Whiskey has been distilled in Ireland since at least the 1400s and most likely as early as the 6th century. Single pot still whiskey emerged as a means of avoiding a tax introduced in 1785 on the use of malted barley. Although this tax was repealed in 1855, the popularity of the style endured until the emergence of blends in the late 19th and early 20th centuries.

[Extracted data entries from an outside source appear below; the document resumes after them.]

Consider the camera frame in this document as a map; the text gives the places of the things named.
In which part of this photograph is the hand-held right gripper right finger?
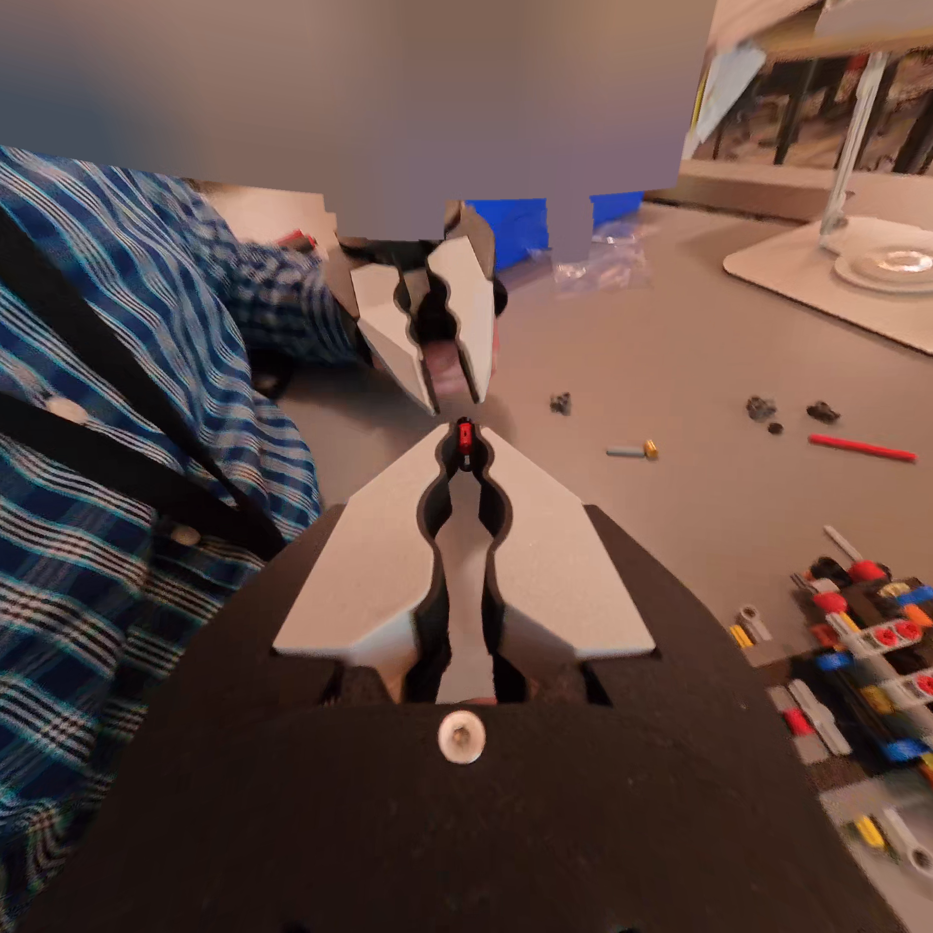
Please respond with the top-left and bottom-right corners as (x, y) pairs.
(475, 426), (656, 690)

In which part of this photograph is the person's left forearm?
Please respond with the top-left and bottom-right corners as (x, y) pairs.
(186, 178), (373, 369)

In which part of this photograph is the blue plastic bin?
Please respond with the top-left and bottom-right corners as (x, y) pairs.
(465, 193), (646, 269)

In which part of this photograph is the long red lego axle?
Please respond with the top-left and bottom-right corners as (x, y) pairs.
(808, 433), (919, 464)

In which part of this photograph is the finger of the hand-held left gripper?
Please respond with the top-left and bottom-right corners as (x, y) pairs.
(350, 262), (440, 418)
(425, 237), (498, 405)

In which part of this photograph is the black shoulder strap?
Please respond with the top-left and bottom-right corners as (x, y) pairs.
(0, 203), (289, 564)

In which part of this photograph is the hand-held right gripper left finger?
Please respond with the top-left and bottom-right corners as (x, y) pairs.
(272, 423), (459, 704)

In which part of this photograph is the person's left hand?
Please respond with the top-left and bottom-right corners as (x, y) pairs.
(423, 340), (473, 400)

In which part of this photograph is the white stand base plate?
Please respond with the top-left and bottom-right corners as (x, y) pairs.
(723, 215), (933, 356)

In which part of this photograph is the lego technic car chassis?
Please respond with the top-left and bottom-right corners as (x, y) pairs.
(729, 523), (933, 884)

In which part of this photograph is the blue plaid shirt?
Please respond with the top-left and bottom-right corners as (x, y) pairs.
(0, 144), (325, 933)

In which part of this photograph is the clear plastic bag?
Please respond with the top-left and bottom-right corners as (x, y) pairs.
(553, 221), (655, 298)

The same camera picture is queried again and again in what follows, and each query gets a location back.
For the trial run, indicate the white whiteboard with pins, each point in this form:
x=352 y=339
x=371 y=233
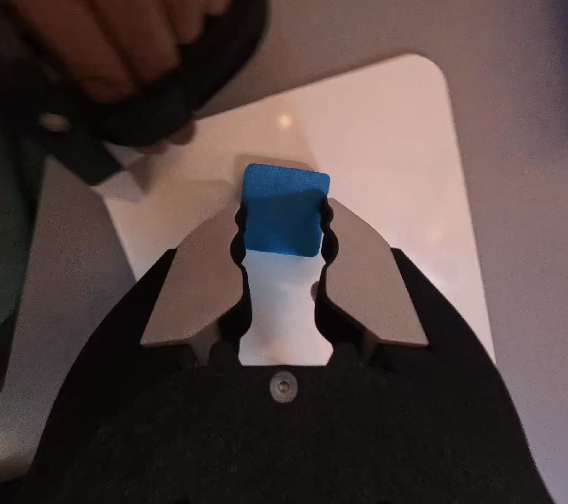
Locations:
x=390 y=135

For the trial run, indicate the blue foam eraser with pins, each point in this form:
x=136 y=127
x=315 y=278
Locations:
x=284 y=211

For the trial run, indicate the person's green sweatshirt torso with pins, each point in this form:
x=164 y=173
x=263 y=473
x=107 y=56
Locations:
x=17 y=246

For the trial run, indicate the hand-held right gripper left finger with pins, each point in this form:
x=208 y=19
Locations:
x=195 y=291

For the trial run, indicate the person's left hand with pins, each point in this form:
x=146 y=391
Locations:
x=111 y=2

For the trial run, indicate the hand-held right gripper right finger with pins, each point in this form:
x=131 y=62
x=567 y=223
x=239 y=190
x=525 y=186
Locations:
x=368 y=291

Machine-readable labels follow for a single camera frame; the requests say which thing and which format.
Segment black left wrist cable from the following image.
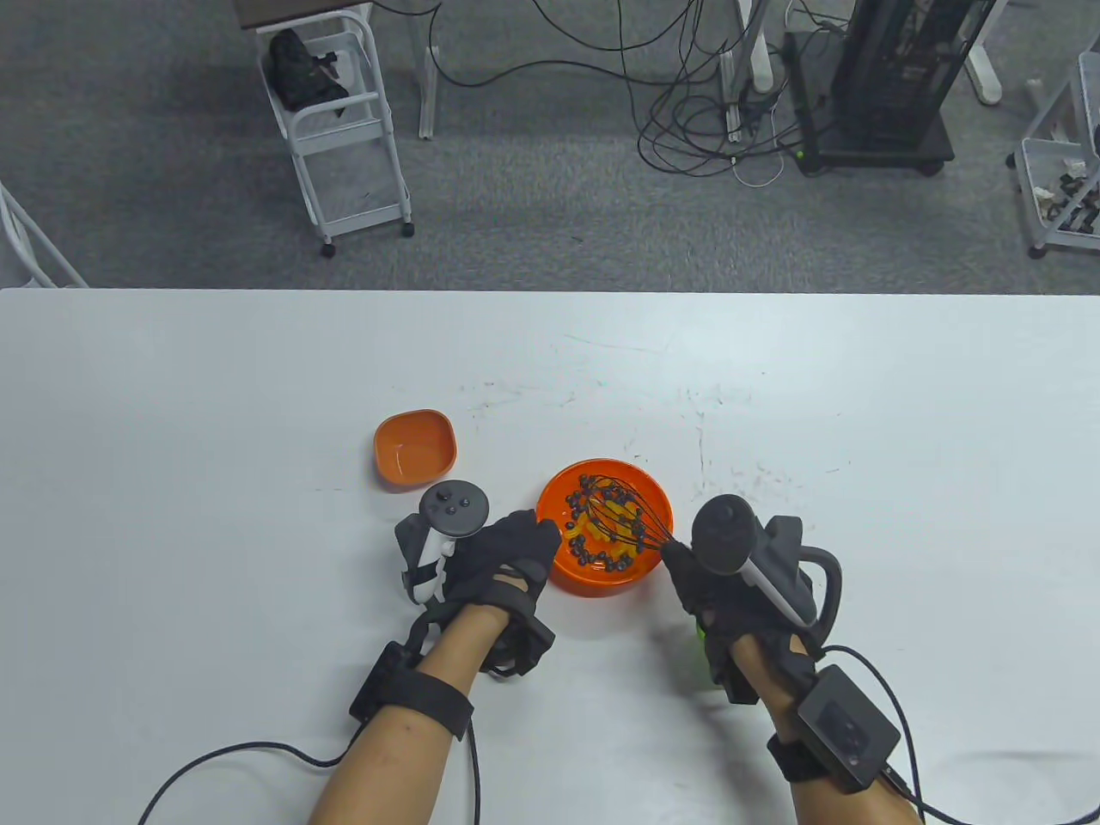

In the 19th century, single pot still whiskey was the most popular style of whiskey in the world and formed the bulk of Ireland's whiskey exports. However, with the rise of cheaper, milder blended whiskeys in the 20th century, single pot still whiskey declined in popularity, and many formerly all-pot-still brands such as Jameson's changing their production to become blends. By 1980, only two specialist bottlings remained in existence, Green Spot and Redbreast, both distilled at Midleton Distillery in Co. Cork. However, in recent years, a resurgence in whiskey distilling in Ireland has led to the launch of several new single pot still whiskeys.

== Legal definition ==
In addition to the general regulations governing the production of Irish whiskey (e.g., geographical origin, aging in wooden casks for a minimum of three years), Irish government regulations stipulate that Irish pot still whiskey must be:
- Distilled from a mash of a combination of malted barley, unmalted barley, and other unmalted cereals
- Distilled in a pot still so that the distillate has the aroma and taste of the materials used
- Made with a minimum of 30% malted barley and 30% unmalted barley

In addition, the regulation documents state that:
- Up to 5% of cereals other than malted and unmalted barley, such as oats and rye, may be used
- Either double or triple distillation may be used, although traditionally most Irish pot still whiskey is triple distilled
- The term "single" can be added if the Irish pot still whiskey is distilled on the site of a single distillery

== Irish single pot still whiskeys ==
There is an increasing number of single pot still whiskeys on the market. As new distilleries have opened in Ireland in recent years, several more single pot whiskeys are expected to be released. Those available include:

- Dingle Single Pot Still (released in late 2017), Co. Kerry
- Green Spot, Yellow Spot, and Red Spot (distilled at Midleton, Co. Cork)
- Midleton (Barry Crockett Legacy, Dair Ghaelach) Co. Cork
- Powers (Three Swallows, Signature Release, John's Lane) (distilled at Midleton, Co. Cork)
- Redbreast (12, 12 Cask Strength, 15, 21, Lustau Edition) (distilled at Midleton, Co. Cork)
- Teeling Single Pot Still (released in August 2018), Co. Dublin
- Drumshanbo Single Pot Still, Co. Leitrim
- Micil Whiskey, Co. Galway
- Old Comber Single Pot Still, Co. Down

==Single pot still whiskey outside Ireland==

While the term "single pot still" (SPS) whiskey is legally defined in Ireland, the recent resurgence in popularity has led some distilleries outside Ireland to adopt similar production methods, creating whiskeys that emulate the Irish style. Depending on local regulations, these products are sometimes labeled as single pot still whiskey, and sometimes simply labelled whiskey.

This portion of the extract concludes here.